I'm completing a BA in Literature. So far I've also had classes in journalism, so apart from having 2 years of experience using the Chicago Manual of Style, I am also familiar with the APA style.


----------



## Midnight Whimsy (Jun 25, 2013)

Great, thanks. 

M.W


----------



## ccruz (Oct 11, 2014)

No problem. Book now and pay upfront and you get an extra $20 discount on top of the $50 discount for the first few kboarders!


----------



## ccruz (Oct 11, 2014)

Heehee, steamy! I will be working with a fellow kboarder on some paranormal erotica shorts. Remember, shorts of up to 10k words are only $25!


----------



## ccruz (Oct 11, 2014)

And another kboarder just took advantage of the $25 edit for 10k words or less shorts!


----------



## ccruz (Oct 11, 2014)

Updated my blog to reflect the expansive list of authors and manuscripts I have worked with. And it grows monthly!


----------



## ccruz (Oct 11, 2014)

Bumping this thread up. Take advantage of the new client discount. It's a whole $50!


----------



## ccruz (Oct 11, 2014)

Now taking clients for April.


----------



## ccruz (Oct 11, 2014)

Bumping this to the top. I'm currently free at the moment. Don't be afraid to send in your samples. I can work with you on the pricing if you have a low budget.


----------



## ccruz (Oct 11, 2014)

Bumping.


----------



## ccruz (Oct 11, 2014)

Feel free to send in a sample! I'll have it back within 24 hours.


----------



## ccruz (Oct 11, 2014)

Now taking August clients. Book your spots with a $100 deposit and receive $50 off the total.


----------



## Decon (Feb 16, 2011)

I have one ready right now for editing. 93,000 words. Prefer Chicago Style. Might need to watch out for none American phrasing. What's you discounted price and availability?
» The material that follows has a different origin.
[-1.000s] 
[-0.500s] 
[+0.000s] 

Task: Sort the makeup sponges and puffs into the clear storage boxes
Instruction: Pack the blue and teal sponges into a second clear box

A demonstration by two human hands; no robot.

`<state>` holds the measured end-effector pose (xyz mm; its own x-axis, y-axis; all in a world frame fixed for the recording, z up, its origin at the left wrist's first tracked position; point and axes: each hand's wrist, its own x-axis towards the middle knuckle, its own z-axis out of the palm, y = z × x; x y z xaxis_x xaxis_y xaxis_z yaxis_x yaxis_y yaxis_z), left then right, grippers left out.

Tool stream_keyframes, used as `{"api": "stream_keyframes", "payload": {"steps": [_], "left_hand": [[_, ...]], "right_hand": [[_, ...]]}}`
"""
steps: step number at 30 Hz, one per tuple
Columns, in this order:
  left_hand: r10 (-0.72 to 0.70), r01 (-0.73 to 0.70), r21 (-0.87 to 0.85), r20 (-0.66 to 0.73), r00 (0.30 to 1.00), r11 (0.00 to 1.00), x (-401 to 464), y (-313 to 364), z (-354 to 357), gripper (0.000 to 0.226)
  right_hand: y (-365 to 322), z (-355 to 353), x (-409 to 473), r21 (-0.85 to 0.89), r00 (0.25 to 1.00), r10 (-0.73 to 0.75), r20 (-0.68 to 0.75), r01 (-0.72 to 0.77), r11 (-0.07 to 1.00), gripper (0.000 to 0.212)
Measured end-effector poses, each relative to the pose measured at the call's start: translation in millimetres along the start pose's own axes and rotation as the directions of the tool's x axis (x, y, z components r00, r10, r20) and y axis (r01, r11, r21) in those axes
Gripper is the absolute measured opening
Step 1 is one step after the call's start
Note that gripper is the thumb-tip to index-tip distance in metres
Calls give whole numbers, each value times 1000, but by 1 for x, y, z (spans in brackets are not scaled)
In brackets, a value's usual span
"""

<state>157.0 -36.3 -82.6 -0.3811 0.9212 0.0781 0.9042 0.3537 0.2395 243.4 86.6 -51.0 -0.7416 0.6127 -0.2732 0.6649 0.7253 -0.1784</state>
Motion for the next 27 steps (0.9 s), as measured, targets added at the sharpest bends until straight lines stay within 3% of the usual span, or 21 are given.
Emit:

I can send a sample if you wish before committing to a price.

Send me a PM, or email [email protected]


----------



## ccruz (Oct 11, 2014)

Glad we could do business, Decon!


----------



## ccruz (Oct 11, 2014)

On Christmas break from college, so totally free to take on some new projects. Send in your sample for a free sample edit!


----------



## ccruz (Oct 11, 2014)

Bumping


----------



## harker.roland (Sep 13, 2014)

Hi CC,

I have an upcoming serial that needs to be edited that is divided into 5 5-8k word chunks. Would it be best to wait till it is all complete and submit it at once? Or pay $25 for each part? 

It looks like going piecemeal will be $125 (5 less than 10k x $25), but I want to work however your prefer.


----------



## ccruz (Oct 11, 2014)

Hi there! I just sent you an email. I hadn't seen your post on kboards, sorry!



harker.roland said:


> Hi CC,
> 
> I have an upcoming serial that needs to be edited that is divided into 5 5-8k word chunks. Would it be best to wait till it is all complete and submit it at once? Or pay $25 for each part?
> 
> It looks like going piecemeal will be $125 (5 less than 10k x $25), but I want to work however your prefer.


----------



## Alvina (Oct 19, 2015)

Hi CC,

I have just bookmarked this thread, but I see you have problem in selling your books! 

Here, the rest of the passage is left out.